Between a rock and a crazy place

The four things I miss about go

2014-09-12

As people who know me know, my current favourite language is go. One of the best features of go is the lack of features. This is actually the reason I preferred C over most scripting languages for a long time – it does not overburden you with language-features that you first have to wrap your head around. You don't have to think for a while about what classes or modules or whatever you want to have, you just write your code down and the (more or less) entire language can easily fit inside your head. One of the best writeups of this (contrasting it with python) was done by Gustavo Niemeyer in a blogpost a few years back.

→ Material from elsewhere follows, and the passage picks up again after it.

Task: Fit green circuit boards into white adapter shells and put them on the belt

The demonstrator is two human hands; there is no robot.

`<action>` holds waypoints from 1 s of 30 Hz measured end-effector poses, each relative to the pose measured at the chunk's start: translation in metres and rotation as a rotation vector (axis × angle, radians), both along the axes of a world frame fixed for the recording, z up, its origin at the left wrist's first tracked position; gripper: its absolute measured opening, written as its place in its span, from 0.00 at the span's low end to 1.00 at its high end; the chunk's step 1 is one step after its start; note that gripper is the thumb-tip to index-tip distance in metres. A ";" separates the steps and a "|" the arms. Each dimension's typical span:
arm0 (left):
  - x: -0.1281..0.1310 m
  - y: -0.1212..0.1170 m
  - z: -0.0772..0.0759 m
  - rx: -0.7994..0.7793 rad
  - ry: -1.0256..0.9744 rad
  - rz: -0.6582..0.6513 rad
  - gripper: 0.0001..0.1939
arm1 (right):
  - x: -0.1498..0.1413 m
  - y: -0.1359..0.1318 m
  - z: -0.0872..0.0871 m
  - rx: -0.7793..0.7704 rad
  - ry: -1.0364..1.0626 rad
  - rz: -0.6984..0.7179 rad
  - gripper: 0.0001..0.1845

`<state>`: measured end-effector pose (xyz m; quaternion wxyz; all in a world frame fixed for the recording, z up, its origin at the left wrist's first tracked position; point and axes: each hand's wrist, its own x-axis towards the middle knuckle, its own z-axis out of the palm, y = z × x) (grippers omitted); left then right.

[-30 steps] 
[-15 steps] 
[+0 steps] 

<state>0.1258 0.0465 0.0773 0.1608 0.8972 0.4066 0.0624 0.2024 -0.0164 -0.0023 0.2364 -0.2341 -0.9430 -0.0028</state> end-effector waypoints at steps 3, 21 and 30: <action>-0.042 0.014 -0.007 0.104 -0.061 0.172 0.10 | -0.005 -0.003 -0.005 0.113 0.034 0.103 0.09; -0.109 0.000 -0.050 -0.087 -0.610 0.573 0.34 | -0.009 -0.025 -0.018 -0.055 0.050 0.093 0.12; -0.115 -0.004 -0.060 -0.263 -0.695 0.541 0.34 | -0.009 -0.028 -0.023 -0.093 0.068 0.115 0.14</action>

So when I say, there are a few things popping up I miss about go, this does not mean I wish them to be included. I subjectively miss them and it would definitely make me happy, if they existed. But I still very much like the go devs for prioritizing simplicity over making me happy.

So let's dig in.

  1. Generics
  2. Weak references
  3. Dynamic loading of go code
  4. Garbage-collected goroutines

Generics

So let's get this elephant out of the room first. I think this is the most named feature lacking from go. They are asked so often, they have their own entry in the go FAQ. The usual answers are anything from "maybe they will get in" to "I don't understand why people want generics, go has generic programming using interfaces". To illustrate one shortcoming of the (current) interface approach, consider writing a (simple) graph-algorithm:

type Graph [][]int

func DFS(g Graph, start int, visitor func(int)) {
    visited := make([]bool, len(g))

    var dfs func(int)
    dfs = func(i int) {
        if visited[i] {
            return
        }
        visitor(i)
        visited[i] = true
        for _, j := range g[i] {
            dfs(j)
        }
    }

    dfs(start)
}

This uses an adjacency list to represent the graph and does a recursive depth-first-search on it. Now imagine, you want to implement this algorithm generically (given, a DFS is not really hard enough to justify this, but you could just as easily have a more complex algorithm). This could be done like this:

type Node interface{}

type Graph interface {
    Neighbors(Node) []Node
}

func DFS(g Graph, start Node, visitor func(Node)) {
    visited := make(map[Node]bool)

    var dfs func(Node)
    dfs = func(n Node) {
        if visited[n] {
            return
        }
        visitor(n)
        visited[n] = true
        for _, n2 := range g.Neighbors(n) {
            dfs(n2)
        }
    }

    dfs(start)
}

This seems simple enough, but it has a lot of problems. For example, we loose type-safety: Even if we write Neighbors(Node) []Node there is no way to tell the compiler, that these instances of Node will actually always be the same. So an implementation of the graph interface would have to do type-assertions all over the place. Another problem is:

type AdjacencyList [][]int

func (l AdjacencyList) Neighbors(n Node) []Node {
    i := n.(int)
    var result []Node
    for _, j := range l[i] {
        result = append(result, j)
    }
    return result
}

An implementation of this interface as an adjacency-list actually performs pretty badly, because it can not return an []int, but must return a []Node, and even though int satisfies Node, []int is not assignable to []Node (for good reasons that lie in the implementation of interfaces, but still).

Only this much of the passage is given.